- [Required action]
Send back exactly the lines from the opening line of the records below through the one with "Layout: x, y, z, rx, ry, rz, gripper".

(Stored data)
--- START ---
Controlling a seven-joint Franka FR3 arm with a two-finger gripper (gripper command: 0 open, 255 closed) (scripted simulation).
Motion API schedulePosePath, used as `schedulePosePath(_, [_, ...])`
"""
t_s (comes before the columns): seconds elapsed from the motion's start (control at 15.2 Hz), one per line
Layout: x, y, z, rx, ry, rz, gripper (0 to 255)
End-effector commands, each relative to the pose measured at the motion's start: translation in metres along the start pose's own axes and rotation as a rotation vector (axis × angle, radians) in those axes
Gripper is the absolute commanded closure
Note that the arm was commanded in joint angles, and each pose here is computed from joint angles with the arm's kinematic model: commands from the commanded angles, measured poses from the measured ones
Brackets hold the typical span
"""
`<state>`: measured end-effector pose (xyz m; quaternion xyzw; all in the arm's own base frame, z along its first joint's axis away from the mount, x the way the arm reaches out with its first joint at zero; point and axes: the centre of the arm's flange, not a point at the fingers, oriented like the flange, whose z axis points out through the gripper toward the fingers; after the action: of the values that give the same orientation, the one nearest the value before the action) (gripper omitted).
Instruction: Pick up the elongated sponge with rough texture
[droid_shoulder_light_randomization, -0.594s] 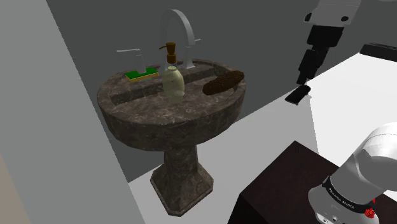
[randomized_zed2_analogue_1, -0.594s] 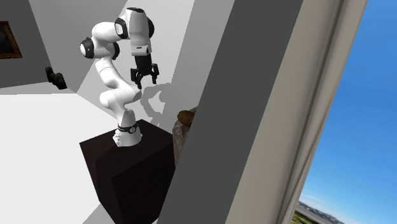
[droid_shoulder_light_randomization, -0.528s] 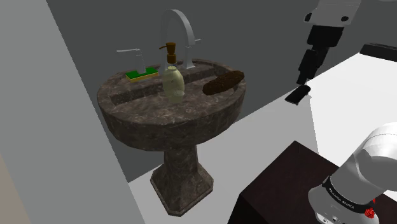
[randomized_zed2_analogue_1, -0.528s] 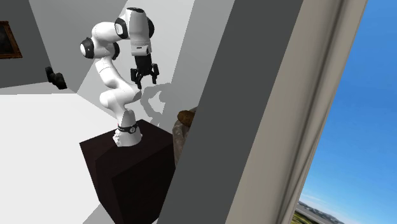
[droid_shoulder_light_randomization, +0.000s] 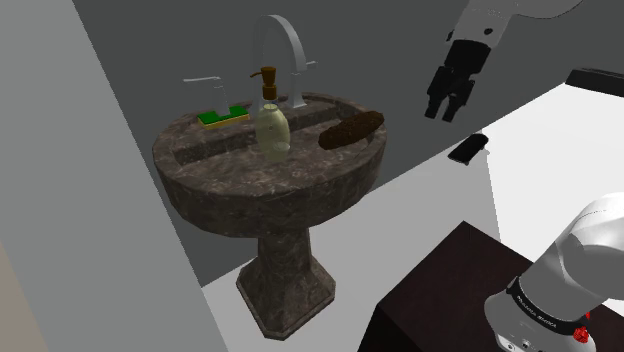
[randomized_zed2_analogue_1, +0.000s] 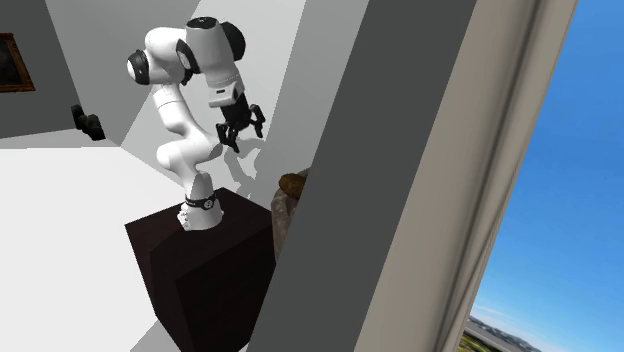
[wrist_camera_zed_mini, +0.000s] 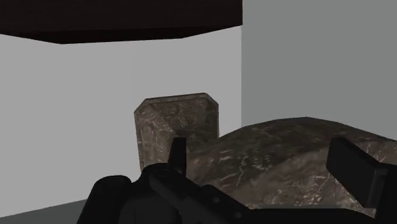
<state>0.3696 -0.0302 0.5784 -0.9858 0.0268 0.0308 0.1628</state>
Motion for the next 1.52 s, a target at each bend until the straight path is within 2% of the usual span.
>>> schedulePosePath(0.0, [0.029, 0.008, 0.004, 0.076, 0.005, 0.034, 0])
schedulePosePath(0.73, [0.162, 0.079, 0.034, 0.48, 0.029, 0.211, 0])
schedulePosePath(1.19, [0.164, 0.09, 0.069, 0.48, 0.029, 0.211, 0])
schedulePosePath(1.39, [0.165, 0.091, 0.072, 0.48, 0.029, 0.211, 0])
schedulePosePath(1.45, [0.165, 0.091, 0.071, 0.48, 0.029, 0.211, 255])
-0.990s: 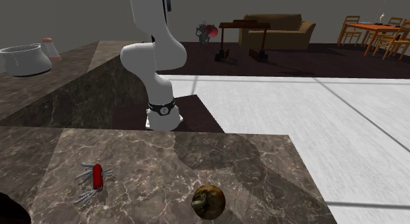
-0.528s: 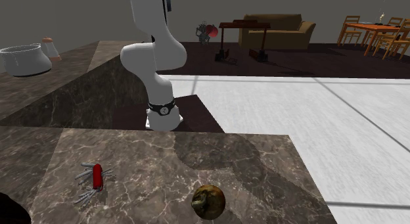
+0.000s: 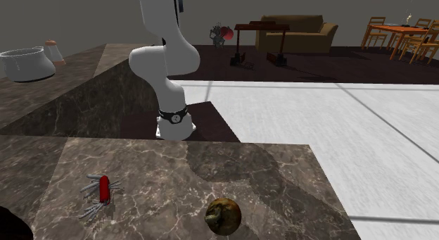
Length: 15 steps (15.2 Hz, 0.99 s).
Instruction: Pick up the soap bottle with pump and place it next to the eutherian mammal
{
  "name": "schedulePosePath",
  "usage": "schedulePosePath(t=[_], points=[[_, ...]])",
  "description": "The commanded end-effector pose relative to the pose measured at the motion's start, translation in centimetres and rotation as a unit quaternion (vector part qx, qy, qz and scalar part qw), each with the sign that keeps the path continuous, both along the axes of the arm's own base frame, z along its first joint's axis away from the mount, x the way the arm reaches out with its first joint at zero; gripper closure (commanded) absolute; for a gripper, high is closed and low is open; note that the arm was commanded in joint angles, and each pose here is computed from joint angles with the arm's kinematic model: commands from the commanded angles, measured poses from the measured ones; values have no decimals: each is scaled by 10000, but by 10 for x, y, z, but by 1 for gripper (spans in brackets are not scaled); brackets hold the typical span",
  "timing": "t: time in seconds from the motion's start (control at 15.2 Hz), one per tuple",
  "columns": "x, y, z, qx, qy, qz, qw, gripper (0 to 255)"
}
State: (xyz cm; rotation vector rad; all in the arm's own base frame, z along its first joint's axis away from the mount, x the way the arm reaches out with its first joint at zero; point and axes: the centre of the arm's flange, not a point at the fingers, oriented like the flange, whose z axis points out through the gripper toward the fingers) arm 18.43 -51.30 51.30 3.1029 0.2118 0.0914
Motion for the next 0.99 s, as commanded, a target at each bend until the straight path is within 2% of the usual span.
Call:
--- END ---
- [Reply to the exercise]
Controlling a seven-joint Franka FR3 arm with a two-finger gripper (gripper command: 0 open, 255 closed) (scripted simulation).
Motion API schedulePosePath, used as `schedulePosePath(_, [_, ...])`
"""
t_s (comes before the columns): seconds elapsed from the motion's start (control at 15.2 Hz), one per line
Layout: x, y, z, rx, ry, rz, gripper (0 to 255)

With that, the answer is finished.